È ovviamente solo uno fra gli scenari possibili, ma serve a darci l’idea di quanto le cose siano in movimento, quale sia la direzione del movimento, e quanto ampie possano essere le conseguenze: la questione migratoria polarizza l’attenzione degli elettorati europei, e accade che – nei quattro maggiori paesi del continente – siano altrettante leader donna a guidare la deriva delle opinioni pubbliche.

Ma quanto è probabile un simile scenario?

Molto dipende dalle forze progressiste.
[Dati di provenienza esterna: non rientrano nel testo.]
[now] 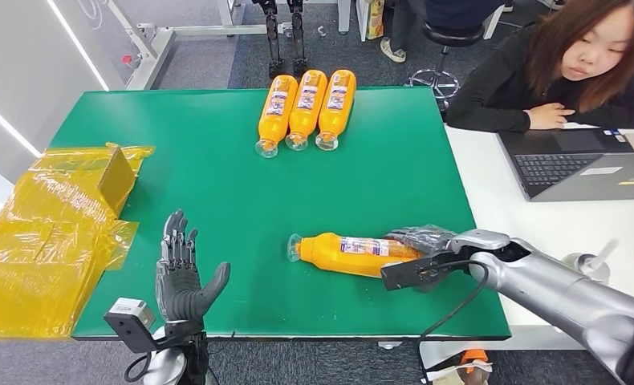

Se la linea restasse quella attuale, di completa chiusura verso i partiti radicali di destra e di sordità verso le istanze anti-migranti dell’opinione pubblica, i soli governi possibili diventerebbero quelli di grosse koalition (partiti moderati contro tutti gli altri), e l’avanzata delle destre potrebbe risultare travolgente. Lo scontro fra forze anti-sistema (di destra) e partiti di governo (di varia matrice politica) diventerebbe tossico. Le manifestazioni anti-fasciste e anti-naziste, che già ora cercano di impedire raduni, riunioni ed eventi pubblici di destra, finirebbero per moltiplicarsi, mettendo a dura prova la convivenza civile.

Se invece la linea attuale di chiusura venisse abbandonata, e la sinistra si risolvesse a prendere sul serio il nodo migratorio (ingressi irregolari, criminalità, comunità islamiche, eccetera) la situazione sarebbe più aperta, e decisamente meno inquietante. In alcuni paesi il problema migratorio potrebbe essere affrontato associando al governo partiti finora esclusi, in altri paesi potrebbe succedere quel che è accaduto in Danimarca, dove i socialisti governano proprio perché hanno preso sul serio il dossier migratorio. In entrambi i casi l’onda che sospinge il consenso elettorale verso le formazioni di destra più estremiste perderebbe lo slancio che ha acquisito negli ultimi anni, e probabilmente regredirebbe pure un po’.

Ma è uno scenario improbabile, per ora. Le forze progressiste, almeno nel nostro paese, vedono l’avanzata delle destre come un’onda nera, un pericoloso ritorno di pulsioni razziste, fasciste, neonaziste. Pensano che il problema dell’immigrazione sia un artefatto ideologico delle destre, e che prenderlo sul serio non porterebbe voti alla sinistra. Le quattro donne che stanno conquistando l’Europa sentitamente ringraziano.